Between 1990 and 1993, EMI released three Selena albums -- the second, Ven Conmigo, achieved gold status, and the third, Selena Live, earned her a Grammy award. During this time period, the singer eloped with her Los Dinos guitarist, Chris Perez, despite her father's opposition to the relationship. Also during these years, Selena opened Selena Etc., a pair of Texas fashion boutiques that further capatalized on her escalating popularity. As with so many popular singers, the inevitable venture into acting was made when Selena appeared in the 1994 romantic comedy Don Juan De Marco.

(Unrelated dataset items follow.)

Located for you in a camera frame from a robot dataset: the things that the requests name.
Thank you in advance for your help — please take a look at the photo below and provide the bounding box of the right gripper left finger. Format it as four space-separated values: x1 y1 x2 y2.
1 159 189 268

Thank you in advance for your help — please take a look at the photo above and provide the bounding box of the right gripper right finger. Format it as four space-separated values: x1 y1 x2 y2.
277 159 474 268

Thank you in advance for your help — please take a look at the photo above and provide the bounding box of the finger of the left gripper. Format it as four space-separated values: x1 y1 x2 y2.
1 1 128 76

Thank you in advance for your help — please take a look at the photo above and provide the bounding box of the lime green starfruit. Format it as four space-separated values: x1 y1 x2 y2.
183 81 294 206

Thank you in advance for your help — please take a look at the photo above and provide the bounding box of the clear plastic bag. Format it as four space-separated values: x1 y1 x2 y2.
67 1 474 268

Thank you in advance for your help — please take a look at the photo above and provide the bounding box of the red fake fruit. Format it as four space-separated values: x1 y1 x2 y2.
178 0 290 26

In the first few months of 1995, work got underway for Selena's first major crossover album, to be released by the EMI-associated label SBK. Following an attendance-breaking concert at the Houston Astrodome in March, the singer discovered that the president of her fan club, Yolanda Saldivar, had been embezzling funds from her fashion boutiques; a confrontation was made with Saldivar at a hotel, who subsequently shot Selena to death with a handgun. The partially-completed album, Dreaming of You, was released in July and reached the number one position on the mainstream charts.
A film based on Selena's life, in which the singer was portrayed by singer/actress Jennifer Lopez, was released in 1997.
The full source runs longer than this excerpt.